Arima & Galício: Um dos maiores desafios enfrentados pela advocacia nesses casos é a falta de conhecimento e os preconceitos que norteiam os membros do Judiciário e do Ministério Público. Quando um caso é levado ao Judiciário precisamos ter em mente que este será julgado por pessoas, que, apesar de ocuparem cargos públicos e terem o dever de agir de forma racional e imparcial, a realidade é que muitas vezes essas decisões são impactadas por preconceitos e crenças pessoais. 
Esse é, inclusive, um grande desafio enfrentado por advogadas e advogados em praticamente todas as ações judiciais. Como convencer alguém que não deseja ser convencido? Ou que ativamente divulga e se baseia em informações falsas? Que se recusa a seguir o entendimento dos Tribunais Superiores? Realmente é um trabalho muito amargo. 
Por isso a importância de o Habeas Corpus ser sempre instruído com documentação robusta, comprovando a necessidade de proteção e o direito do paciente, bem como ter uma profissional ao seu lado que esteja preparada para enfrentar todos os obstáculos que possam surgir no caminho.
" Um dos maiores desafios enfrentados pela advocacia nesses casos é a falta de conhecimento e os preconceitos que norteiam os membros do Judiciário e do Ministério Público."

IH Repórter: Como a evolução jurisprudencial tem impactado a utilização do Habeas
Corpus para o cultivo de cannabis? Quais os principais precedentes que
marcaram essa evolução?

Arima & Galício: Felizmente nos últimos anos pudemos avançar radicalmente no entendimento jurisprudencial acerca da utilização do Habeas Corpus para garantir o direito dos pacientes a cultivarem e utilizarem a planta para fins terapêuticos.

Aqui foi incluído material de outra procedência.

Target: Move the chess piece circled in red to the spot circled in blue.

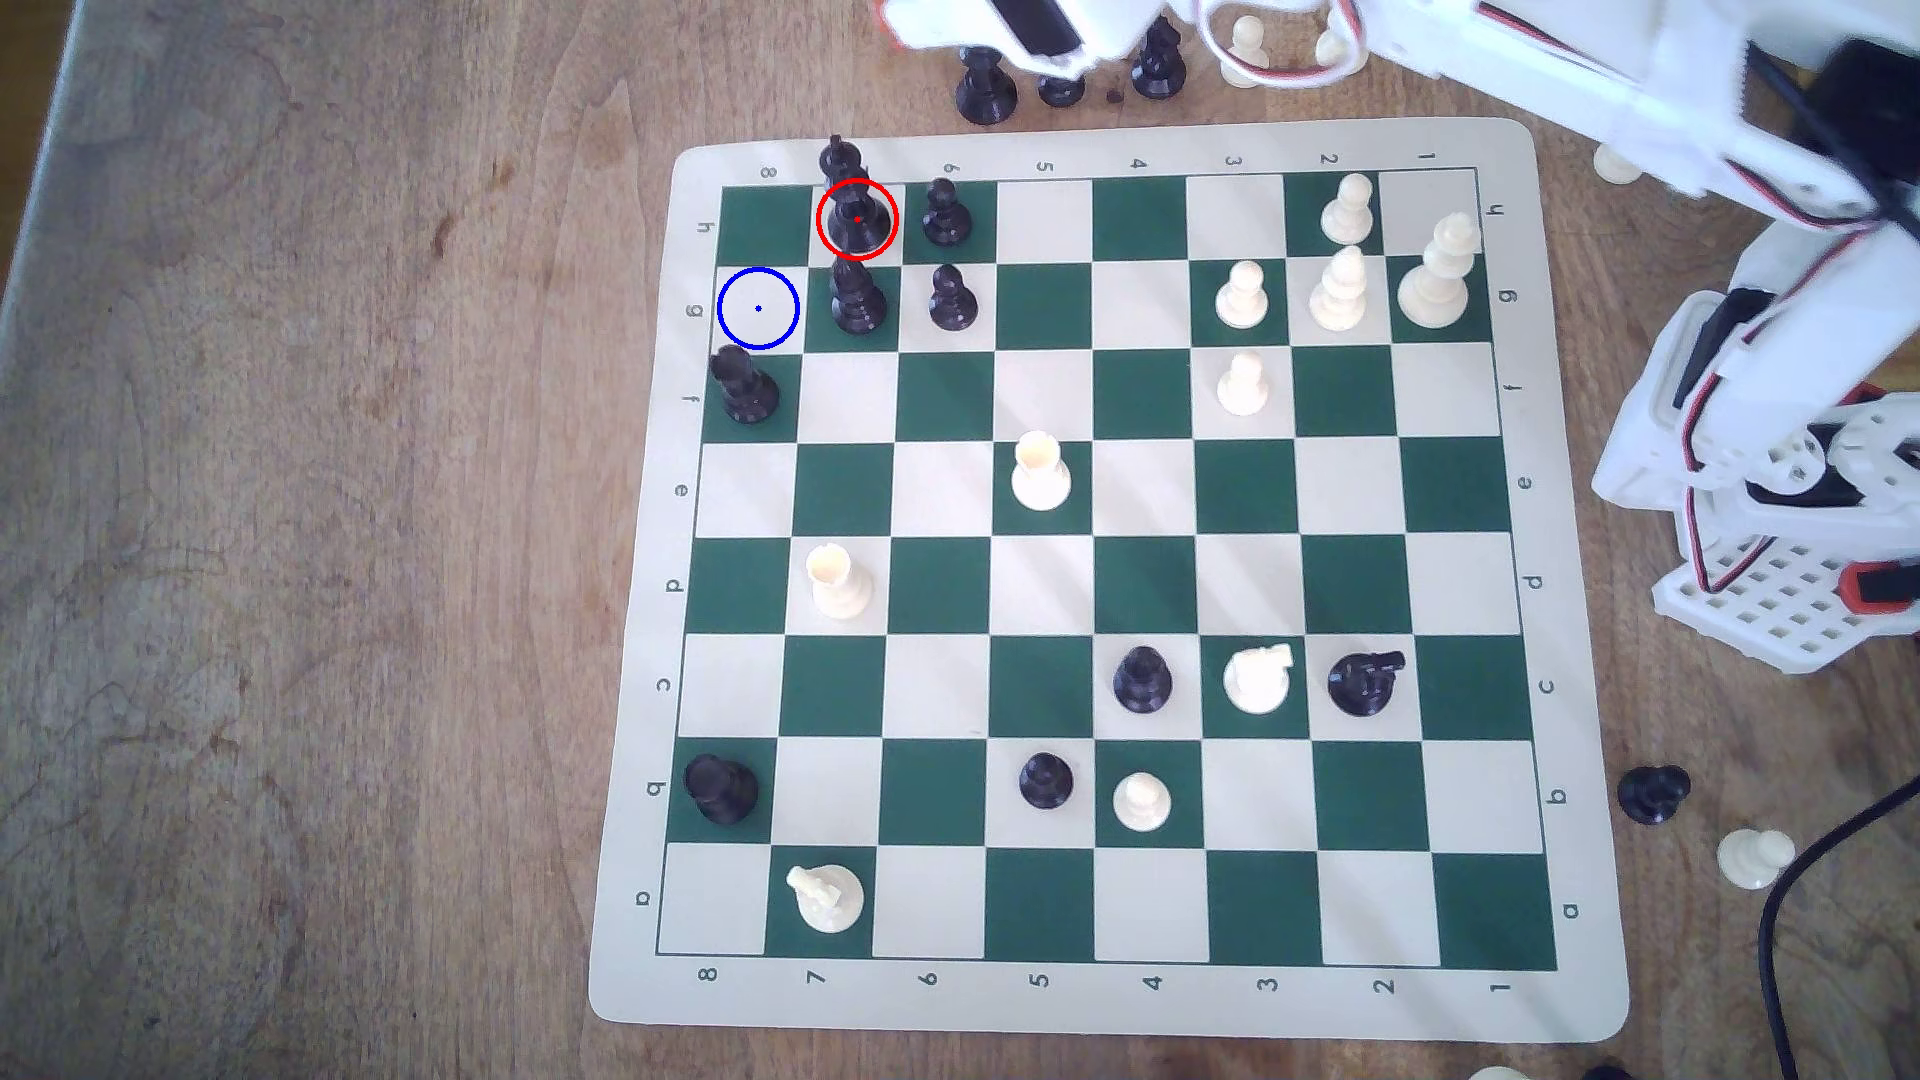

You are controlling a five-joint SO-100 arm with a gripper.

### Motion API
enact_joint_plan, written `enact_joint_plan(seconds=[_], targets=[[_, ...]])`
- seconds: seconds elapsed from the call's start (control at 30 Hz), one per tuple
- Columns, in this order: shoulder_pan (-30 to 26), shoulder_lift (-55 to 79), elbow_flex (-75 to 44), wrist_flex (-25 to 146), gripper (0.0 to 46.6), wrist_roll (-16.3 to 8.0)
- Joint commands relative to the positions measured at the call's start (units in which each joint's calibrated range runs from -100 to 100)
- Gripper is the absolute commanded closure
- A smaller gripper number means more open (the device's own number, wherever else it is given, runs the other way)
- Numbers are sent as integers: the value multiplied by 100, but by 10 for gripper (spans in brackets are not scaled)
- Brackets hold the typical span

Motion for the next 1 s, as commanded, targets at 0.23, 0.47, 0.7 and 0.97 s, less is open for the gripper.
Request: enact_joint_plan(seconds=[0.23, 0.47, 0.7, 0.97], targets=[[64, 1256, -1782, 435, 282, -68], [-38, 1782, -2181, 361, 275, -200], [-155, 2071, -2199, 74, 275, -244], [-178, 2275, -2253, -24, 281, -244]])
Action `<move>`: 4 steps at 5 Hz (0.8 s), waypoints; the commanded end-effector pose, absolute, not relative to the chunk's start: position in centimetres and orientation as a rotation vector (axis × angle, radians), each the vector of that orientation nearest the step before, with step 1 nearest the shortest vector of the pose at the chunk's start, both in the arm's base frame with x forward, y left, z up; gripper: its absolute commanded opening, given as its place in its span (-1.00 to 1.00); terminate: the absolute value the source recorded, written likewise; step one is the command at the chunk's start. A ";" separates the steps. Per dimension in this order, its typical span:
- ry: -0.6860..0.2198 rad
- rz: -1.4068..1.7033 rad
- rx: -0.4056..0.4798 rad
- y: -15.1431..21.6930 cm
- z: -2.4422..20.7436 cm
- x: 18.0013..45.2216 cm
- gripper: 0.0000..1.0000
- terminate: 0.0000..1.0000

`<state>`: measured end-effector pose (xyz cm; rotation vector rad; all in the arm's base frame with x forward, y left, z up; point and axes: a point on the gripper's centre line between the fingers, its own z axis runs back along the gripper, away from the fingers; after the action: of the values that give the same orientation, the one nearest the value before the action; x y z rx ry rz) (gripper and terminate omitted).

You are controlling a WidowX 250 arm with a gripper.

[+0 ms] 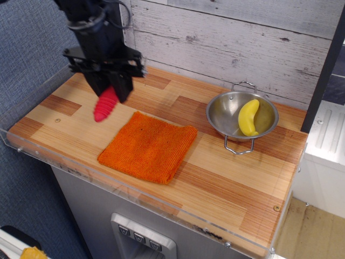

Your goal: Put the fork next to the left side of the towel

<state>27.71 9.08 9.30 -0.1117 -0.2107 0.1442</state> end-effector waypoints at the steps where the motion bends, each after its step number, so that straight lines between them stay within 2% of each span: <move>1: -0.247 0.054 -0.103 14.3 9.7 28.6 -1.00 -1.00; 3: -0.210 0.069 -0.081 17.7 7.5 28.2 -1.00 -1.00; 4: -0.138 0.095 0.004 17.7 6.0 27.4 -1.00 -1.00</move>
<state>27.11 17.56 4.87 -0.0148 -0.1088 0.1089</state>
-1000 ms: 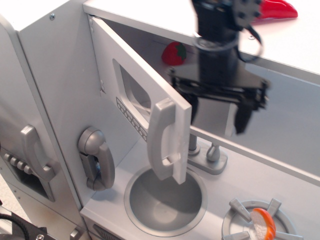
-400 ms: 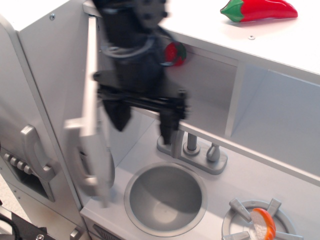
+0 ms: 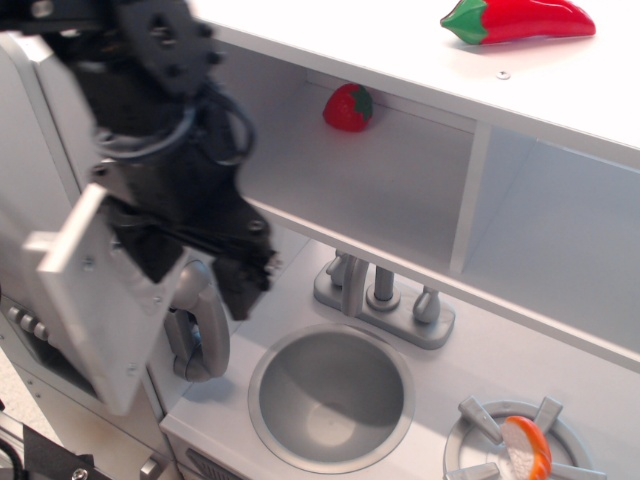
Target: Open microwave
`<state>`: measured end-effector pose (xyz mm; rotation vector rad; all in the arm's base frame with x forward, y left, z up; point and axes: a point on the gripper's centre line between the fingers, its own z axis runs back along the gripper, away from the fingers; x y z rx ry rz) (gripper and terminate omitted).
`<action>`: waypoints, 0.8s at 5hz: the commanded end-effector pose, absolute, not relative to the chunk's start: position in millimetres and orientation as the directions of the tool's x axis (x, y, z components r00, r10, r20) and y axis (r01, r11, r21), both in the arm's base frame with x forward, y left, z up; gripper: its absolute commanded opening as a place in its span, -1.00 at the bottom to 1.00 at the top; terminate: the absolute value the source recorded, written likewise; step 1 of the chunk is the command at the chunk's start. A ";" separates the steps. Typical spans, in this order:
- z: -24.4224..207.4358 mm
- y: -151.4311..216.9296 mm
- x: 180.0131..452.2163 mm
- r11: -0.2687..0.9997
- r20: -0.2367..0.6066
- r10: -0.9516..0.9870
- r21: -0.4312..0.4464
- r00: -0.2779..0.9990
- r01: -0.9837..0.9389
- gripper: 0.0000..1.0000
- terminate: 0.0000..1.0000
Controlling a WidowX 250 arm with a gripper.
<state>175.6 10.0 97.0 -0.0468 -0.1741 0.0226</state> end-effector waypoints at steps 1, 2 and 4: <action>135.7 9.2 176.0 0.994 0.201 0.028 -0.106 0.979 -0.007 1.00 -1.00; 153.5 5.4 177.8 0.988 0.204 0.059 -0.150 0.977 -0.028 1.00 -1.00; 162.8 1.9 176.8 0.982 0.184 0.083 -0.184 0.979 -0.049 1.00 -1.00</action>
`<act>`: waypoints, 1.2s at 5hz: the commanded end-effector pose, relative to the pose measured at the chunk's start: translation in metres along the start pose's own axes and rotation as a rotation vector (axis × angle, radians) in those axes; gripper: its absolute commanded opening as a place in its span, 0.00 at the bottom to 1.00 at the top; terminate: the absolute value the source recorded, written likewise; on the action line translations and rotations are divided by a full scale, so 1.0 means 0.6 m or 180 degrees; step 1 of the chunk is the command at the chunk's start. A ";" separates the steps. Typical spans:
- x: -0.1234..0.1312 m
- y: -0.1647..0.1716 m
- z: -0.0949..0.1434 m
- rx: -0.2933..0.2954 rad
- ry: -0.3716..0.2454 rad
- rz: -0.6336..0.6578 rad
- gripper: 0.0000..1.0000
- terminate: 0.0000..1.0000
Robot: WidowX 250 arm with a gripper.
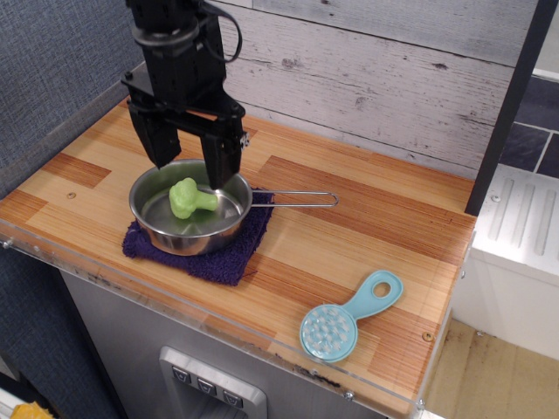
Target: Take the cauliflower piece and place it on the right side edge of the table.
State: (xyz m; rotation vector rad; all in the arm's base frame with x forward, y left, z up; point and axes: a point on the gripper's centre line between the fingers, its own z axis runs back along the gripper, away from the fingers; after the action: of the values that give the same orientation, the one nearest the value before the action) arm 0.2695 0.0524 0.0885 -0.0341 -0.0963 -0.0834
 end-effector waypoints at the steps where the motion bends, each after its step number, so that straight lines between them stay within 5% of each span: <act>1: 0.005 0.029 -0.012 0.0195 -0.0125 0.0007 1.00 0.00; 6: 0.024 0.035 -0.100 0.0275 0.0144 0.0026 1.00 0.00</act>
State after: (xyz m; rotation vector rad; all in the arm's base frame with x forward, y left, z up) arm 0.2858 0.0684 0.0213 0.0416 -0.0234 -0.0580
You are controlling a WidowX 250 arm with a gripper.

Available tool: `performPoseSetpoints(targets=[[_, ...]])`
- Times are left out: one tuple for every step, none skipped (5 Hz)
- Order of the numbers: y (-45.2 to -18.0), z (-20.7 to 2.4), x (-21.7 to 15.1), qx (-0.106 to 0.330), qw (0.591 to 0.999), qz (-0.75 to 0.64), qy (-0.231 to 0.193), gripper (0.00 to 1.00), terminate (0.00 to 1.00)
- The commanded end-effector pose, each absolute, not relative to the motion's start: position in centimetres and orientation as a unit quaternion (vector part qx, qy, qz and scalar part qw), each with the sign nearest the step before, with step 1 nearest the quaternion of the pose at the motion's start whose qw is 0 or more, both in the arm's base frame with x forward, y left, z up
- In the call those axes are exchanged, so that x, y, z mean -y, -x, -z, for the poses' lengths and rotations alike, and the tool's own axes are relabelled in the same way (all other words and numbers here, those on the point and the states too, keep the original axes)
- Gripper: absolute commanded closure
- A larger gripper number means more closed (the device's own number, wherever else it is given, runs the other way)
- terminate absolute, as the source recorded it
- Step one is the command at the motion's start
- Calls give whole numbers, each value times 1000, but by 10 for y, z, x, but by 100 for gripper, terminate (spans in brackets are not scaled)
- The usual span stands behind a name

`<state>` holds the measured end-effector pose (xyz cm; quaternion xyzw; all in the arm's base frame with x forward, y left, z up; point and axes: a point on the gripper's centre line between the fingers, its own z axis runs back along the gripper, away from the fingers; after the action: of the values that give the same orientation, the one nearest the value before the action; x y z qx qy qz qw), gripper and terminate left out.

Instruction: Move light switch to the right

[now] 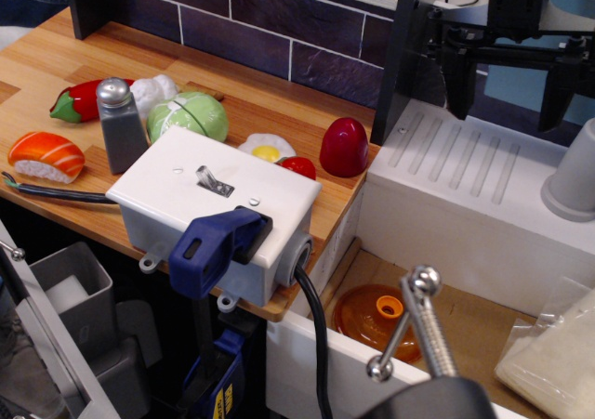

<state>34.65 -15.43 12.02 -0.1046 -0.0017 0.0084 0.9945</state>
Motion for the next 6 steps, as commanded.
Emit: performPoseSetpoints(targets=[[-346,-120,154,2,994,-8,105,0,0],[-346,-126,140,1,995,-11,104,0,0],[-336,-131,112,-7,995,-7,96,0,0],[-308,-137,73,-20,997,8,79,0,0],[-282,-142,37,-28,996,14,86,0,0],[-267,-140,1,-27,996,27,83,0,0]])
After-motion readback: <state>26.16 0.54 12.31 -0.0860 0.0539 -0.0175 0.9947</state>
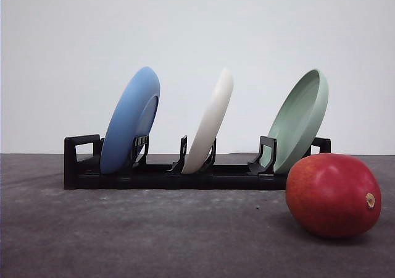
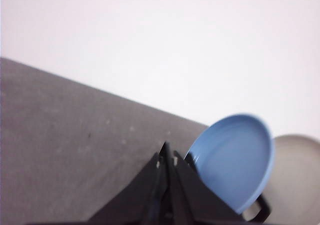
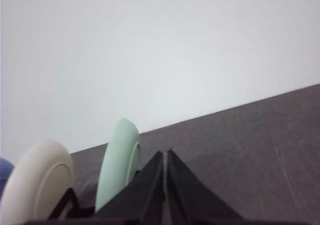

Uma semente plantada em 2016, com a elaboração da tese pelos membros da Rede Reforma, e que culminou no brilhante julgamento do Recurso Especial 1.972.092 (Rel. Ministro Rogério Schietti), do qual fomos as advogadas responsáveis pelo caso, e do Recurso em Habeas Corpus 147.169 (Rel. Ministro Sebastião Reis), do qual também incidimos diretamente, pois se tratou de um julgamento em conjunto. 
Aquela foi a primeira vez na história do nosso país, que uma Corte Superior reconheceu o direito ao cultivo de maconha para fins medicinais, um dia muito marcante em nossa história e luta. Após esses julgados, a 3a seção do Superior Tribunal de Justiça, por maioria de votos e com o objetivo de uniformizar o entendimento acerca dos HCs reafirmou a necessidade de proteção dos pacientes que encontraram no tratamento com a planta o necessário alívio dos seus males.
“Felizmente nos últimos anos pudemos avançar [...]Uma semente plantada em 2016, com a elaboração da tese pelos membros da Rede Reforma [...] Aquela foi a primeira vez 
na história do nosso país, que uma Corte Superior reconheceu o direito ao cultivo de maconha para fins medicinais [...].”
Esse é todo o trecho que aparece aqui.